_TASK OBJECTIVE_: Find the string "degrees" in the data, then copy every line where it is found.

_AVAILABLE DATA_:
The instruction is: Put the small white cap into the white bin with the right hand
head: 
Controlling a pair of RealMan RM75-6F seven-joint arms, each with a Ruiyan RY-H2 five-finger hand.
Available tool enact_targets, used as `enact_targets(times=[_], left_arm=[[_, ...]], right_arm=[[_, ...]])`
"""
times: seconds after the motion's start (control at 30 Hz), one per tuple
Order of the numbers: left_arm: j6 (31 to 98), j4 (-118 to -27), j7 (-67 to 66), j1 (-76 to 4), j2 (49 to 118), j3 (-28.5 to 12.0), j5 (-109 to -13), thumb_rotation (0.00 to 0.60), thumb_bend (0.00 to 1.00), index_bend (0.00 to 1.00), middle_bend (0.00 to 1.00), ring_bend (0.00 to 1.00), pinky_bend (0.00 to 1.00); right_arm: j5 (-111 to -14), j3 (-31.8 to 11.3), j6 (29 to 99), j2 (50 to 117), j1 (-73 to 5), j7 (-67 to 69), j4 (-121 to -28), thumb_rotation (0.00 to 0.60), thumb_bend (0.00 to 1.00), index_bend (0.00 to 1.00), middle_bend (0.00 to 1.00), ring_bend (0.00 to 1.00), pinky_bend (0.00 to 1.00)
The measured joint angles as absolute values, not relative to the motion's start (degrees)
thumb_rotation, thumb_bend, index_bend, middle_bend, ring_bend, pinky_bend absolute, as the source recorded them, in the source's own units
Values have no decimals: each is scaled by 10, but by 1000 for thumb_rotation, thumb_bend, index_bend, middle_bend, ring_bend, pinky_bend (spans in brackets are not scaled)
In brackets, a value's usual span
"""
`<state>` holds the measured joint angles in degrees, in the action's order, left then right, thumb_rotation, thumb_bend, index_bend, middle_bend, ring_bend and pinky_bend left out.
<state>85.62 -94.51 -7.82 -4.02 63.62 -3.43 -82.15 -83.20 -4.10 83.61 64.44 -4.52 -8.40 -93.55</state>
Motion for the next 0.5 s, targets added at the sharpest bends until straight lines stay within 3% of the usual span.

_WRITTEN REPLY_:
The measured joint angles as absolute values, not relative to the motion's start (degrees)
`<state>` holds the measured joint angles in degrees, in the action's order, left then right, thumb_rotation, thumb_bend, index_bend, middle_bend, ring_bend and pinky_bend left out.

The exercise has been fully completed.